Start of Supplied material

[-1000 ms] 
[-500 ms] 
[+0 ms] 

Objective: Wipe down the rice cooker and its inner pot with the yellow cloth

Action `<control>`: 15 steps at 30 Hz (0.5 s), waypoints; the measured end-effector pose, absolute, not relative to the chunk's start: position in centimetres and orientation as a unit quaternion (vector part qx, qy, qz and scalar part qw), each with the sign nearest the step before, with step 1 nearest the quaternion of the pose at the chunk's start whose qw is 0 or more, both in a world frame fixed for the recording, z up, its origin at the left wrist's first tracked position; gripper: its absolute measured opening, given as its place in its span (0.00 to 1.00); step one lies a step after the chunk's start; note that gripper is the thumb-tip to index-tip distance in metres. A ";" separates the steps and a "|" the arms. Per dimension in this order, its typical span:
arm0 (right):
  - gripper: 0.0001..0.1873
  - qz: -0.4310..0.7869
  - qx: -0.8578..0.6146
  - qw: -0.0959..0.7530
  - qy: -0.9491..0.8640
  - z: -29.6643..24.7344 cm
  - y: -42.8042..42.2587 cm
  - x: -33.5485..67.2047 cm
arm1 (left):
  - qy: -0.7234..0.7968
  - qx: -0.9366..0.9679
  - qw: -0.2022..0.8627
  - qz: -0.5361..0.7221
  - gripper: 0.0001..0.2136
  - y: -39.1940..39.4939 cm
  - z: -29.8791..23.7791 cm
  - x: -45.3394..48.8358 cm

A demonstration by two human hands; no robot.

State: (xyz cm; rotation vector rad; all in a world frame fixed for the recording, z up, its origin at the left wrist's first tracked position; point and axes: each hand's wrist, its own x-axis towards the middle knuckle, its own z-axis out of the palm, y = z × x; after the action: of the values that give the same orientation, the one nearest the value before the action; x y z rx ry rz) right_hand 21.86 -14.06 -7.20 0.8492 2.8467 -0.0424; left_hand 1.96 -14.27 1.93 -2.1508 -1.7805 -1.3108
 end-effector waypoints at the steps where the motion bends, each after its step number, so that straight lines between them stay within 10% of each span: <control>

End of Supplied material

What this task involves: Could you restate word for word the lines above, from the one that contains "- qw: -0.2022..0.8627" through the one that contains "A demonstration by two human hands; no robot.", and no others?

The completed task:
  - qw: -0.2022..0.8627
  - qz: -0.5361..0.7221
  - gripper: 0.0001..0.2136
  - y: -39.1940..39.4939 cm
  - z: -29.8791..23.7791 cm
  - x: -45.3394..48.8358 cm

A demonstration by two human hands; no robot.

Nothing else is required to finish the exercise.